##### Data #####

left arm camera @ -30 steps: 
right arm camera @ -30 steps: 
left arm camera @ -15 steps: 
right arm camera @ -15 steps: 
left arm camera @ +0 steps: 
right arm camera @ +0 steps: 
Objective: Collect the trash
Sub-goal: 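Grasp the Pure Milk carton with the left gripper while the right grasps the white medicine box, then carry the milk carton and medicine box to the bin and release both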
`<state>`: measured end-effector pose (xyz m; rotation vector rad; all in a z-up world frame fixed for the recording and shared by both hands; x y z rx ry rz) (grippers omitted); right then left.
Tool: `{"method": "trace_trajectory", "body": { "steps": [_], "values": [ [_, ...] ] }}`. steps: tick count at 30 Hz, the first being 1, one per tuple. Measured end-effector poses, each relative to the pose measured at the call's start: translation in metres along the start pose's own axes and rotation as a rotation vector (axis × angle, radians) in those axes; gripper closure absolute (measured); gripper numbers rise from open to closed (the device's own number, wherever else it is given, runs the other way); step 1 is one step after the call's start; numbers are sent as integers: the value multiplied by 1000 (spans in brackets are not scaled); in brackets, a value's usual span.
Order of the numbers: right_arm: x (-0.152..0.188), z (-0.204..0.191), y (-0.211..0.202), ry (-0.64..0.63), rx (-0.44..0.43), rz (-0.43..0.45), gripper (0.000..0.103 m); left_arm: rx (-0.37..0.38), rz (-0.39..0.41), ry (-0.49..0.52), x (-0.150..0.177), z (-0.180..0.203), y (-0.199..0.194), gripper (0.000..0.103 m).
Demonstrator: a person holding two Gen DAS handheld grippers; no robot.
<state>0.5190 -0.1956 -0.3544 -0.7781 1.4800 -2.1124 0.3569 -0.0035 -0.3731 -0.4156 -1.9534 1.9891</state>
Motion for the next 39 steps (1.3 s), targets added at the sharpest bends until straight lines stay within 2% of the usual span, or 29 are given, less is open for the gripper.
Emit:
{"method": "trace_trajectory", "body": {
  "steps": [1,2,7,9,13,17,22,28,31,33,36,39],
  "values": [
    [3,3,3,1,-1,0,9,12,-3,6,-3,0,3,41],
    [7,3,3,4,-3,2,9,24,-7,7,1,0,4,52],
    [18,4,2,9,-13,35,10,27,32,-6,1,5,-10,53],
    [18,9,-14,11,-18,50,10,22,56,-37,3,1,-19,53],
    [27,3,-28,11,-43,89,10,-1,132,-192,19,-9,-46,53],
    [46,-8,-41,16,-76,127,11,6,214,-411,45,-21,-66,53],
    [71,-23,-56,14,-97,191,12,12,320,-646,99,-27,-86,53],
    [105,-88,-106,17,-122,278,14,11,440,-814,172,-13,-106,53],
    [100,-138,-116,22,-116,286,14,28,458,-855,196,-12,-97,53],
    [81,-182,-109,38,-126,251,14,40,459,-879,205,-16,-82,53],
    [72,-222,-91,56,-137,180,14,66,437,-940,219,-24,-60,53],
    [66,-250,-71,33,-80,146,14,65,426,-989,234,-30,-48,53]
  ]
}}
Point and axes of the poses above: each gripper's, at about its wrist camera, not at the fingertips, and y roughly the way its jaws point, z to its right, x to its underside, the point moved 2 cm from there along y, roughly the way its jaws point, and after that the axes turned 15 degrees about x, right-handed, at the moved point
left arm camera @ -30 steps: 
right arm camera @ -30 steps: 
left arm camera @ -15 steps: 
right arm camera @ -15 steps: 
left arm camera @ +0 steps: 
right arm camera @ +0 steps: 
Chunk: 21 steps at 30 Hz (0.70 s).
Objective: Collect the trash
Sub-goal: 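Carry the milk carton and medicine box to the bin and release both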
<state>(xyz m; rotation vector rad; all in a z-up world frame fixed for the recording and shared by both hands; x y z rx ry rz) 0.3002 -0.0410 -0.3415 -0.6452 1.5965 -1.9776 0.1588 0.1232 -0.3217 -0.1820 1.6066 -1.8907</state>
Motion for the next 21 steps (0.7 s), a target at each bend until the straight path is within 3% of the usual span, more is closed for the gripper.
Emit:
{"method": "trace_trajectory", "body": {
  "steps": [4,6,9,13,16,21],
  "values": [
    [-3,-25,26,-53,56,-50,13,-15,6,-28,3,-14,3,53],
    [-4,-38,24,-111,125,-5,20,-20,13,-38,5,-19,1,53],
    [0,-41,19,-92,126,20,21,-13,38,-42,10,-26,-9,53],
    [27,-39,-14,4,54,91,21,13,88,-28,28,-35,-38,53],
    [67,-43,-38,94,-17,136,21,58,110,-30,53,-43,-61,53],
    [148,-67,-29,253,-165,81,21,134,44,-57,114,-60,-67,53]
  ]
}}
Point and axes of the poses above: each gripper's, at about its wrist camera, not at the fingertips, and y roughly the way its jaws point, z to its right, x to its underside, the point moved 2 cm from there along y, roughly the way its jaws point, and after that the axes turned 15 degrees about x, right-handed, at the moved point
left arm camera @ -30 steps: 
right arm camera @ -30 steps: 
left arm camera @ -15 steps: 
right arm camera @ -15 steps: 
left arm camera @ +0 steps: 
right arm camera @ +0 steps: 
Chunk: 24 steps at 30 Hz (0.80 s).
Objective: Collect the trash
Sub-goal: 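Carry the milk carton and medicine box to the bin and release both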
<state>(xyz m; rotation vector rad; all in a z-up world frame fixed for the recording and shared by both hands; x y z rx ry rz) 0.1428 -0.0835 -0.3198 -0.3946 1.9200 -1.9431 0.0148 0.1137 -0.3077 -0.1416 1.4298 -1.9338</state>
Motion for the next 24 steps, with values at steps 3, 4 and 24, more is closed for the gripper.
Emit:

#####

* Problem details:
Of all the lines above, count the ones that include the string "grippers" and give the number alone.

* Answer to the problem:
2